The ARC is a cruising rally, and in this spirit, there were awards for categories not related to the competition. Biggest and smallest fish, radio net controllers, oldest and youngest skippers were amongst the many prizes. One of the bigger cheers was for the ARC family boats – 33 young sailors, aged from 3 to 14 sailing on 15 boats this year. Each young sailor received an award to recognise their achievements.
As we have all become used to socialising at a distance, the ARC SSB Radio Net was a hive of activity in 2021 with creating a thriving community. From quizzes to recipe tips, comparing weather and squall activity to fishing brags, those taking part in the Net find it a real highlight in sailing within a fleet of boats. Arriving in Saint Lucia, the ‘Net-Controllers’ all received the warmest of welcomes and there were big cheers at the prizegiving as the hosts put faces to voices and came on stage.

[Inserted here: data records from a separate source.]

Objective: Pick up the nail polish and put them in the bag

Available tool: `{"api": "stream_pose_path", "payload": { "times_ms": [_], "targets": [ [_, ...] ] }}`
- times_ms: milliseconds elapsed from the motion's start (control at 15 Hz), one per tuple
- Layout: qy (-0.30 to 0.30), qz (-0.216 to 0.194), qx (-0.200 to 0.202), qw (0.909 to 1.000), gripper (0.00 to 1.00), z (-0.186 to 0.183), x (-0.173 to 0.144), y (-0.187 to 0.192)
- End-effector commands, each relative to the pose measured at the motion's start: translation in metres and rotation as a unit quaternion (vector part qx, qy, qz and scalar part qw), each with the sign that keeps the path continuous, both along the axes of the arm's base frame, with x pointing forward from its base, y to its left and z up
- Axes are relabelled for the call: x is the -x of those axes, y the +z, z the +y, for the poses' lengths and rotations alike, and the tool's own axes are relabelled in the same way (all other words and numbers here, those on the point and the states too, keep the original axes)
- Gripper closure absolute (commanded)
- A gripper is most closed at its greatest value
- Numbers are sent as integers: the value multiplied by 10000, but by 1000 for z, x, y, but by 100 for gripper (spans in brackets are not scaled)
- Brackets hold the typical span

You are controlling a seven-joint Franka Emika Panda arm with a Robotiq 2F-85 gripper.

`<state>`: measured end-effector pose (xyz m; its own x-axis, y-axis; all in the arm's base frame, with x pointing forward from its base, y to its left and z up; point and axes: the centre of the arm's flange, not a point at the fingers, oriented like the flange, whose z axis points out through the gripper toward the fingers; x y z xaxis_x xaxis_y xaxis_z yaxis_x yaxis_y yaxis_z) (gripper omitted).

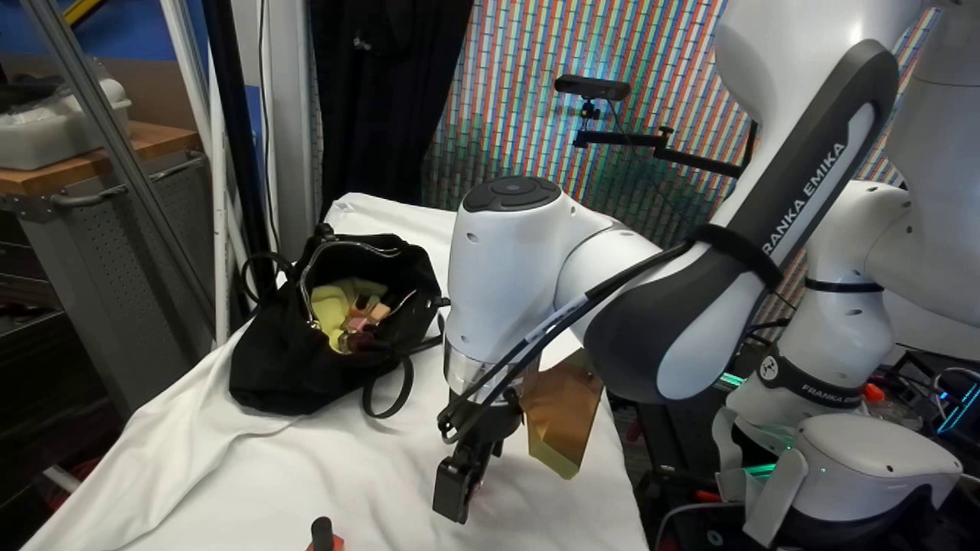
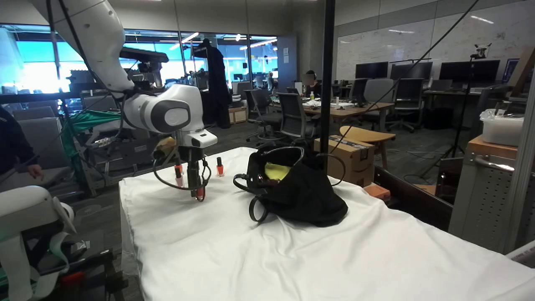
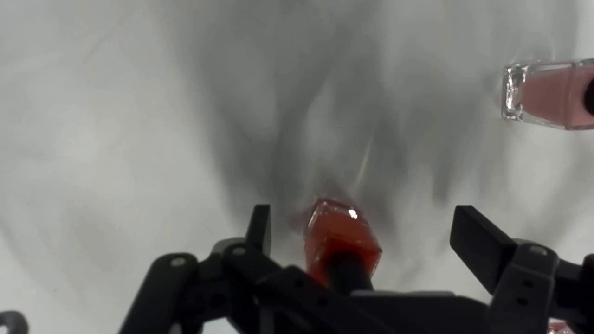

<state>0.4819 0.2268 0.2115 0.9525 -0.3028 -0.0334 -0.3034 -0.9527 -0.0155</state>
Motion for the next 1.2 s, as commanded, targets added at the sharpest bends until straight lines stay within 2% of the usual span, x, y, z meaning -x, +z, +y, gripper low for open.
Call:
{"api": "stream_pose_path", "payload": {
  "times_ms": [0, 1133],
  "targets": [
    [106, -104, -155, 9998, 0, -6, 4, 1],
    [67, 68, -218, 9997, 0, -14, -10, -8]
  ]
}}
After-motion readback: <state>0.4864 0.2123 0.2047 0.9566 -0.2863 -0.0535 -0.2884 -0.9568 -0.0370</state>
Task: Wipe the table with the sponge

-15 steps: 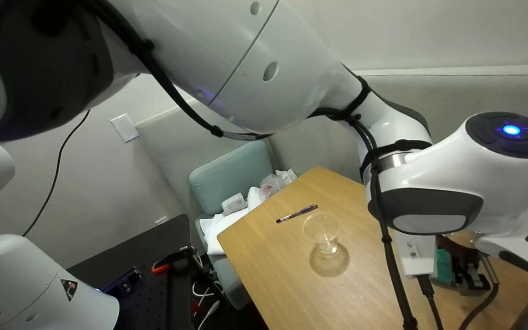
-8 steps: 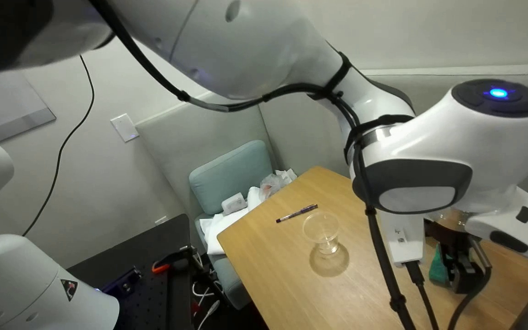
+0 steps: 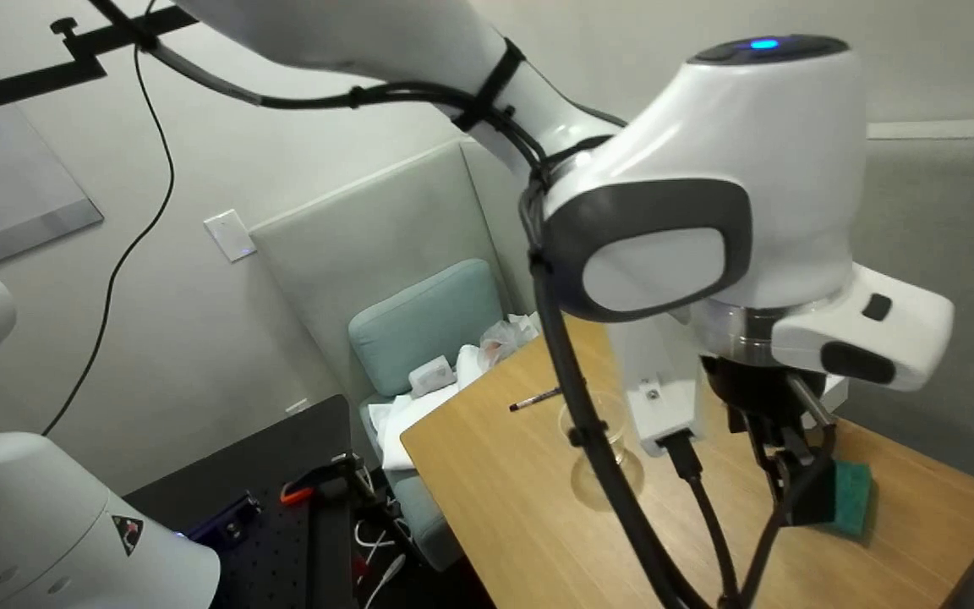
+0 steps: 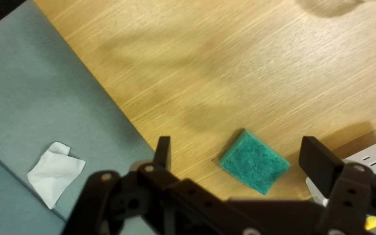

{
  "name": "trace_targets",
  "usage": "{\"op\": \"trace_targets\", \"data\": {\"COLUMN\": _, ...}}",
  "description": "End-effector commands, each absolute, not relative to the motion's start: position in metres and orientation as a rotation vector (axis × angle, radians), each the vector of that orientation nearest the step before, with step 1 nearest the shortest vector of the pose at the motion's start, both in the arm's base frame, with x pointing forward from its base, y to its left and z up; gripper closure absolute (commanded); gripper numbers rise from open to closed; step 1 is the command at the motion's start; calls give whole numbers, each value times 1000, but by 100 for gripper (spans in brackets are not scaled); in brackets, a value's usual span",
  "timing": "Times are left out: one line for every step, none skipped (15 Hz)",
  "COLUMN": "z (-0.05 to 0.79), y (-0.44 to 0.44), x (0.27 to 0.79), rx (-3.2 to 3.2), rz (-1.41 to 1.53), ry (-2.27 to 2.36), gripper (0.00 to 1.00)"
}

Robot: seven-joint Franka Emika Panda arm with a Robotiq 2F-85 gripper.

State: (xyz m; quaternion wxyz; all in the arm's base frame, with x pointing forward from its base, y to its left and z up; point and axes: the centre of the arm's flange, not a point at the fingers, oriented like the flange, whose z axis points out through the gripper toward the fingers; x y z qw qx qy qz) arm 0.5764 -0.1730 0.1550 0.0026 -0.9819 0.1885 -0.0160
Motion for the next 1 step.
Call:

Friends and family following the boats at home have been able to get a flavour of Atlantic sailing from the blogs sent in from the crews during their crossing. Prizes were awarded for the best non-English log to the Chilean crew of Minga and best photos sent in from perennial ARC participant Emily Morgan. For their amusing daily logs, the creative crew of Maalu IV were presented with the Best Overall Logs prize.
The full list of winners and results are on the ARC website here.
Each year, the highlight of the awards evening is the presentation of the converted ‘Spirit of the ARC’ award. Saved for last in the proceedings, this is given to the crew, or crew member, who, through their extraordinary actions, have demonstrated the spirit of what the Atlantic Rally for Cruisers is all about - safer and enjoyable longer distance cruising, in the company of others. To delighted applause, the crew of Magic Dragon of Dart were called on stage to receive this year’s award, recognising their selfless support of Charlotte Jane III.
Wrapping up the evening, World Cruising Club’s Andrew Pickersgill, thanked all the crews for making ARC 2021 such a special event, and praised Saint Lucia for their welcome and support for all the ARC crews. World Cruising Club will be back in Saint Lucia again in late January 2022, with the first edition of the new ARC January route. Until then, farewell to all the ARC 2021 crews.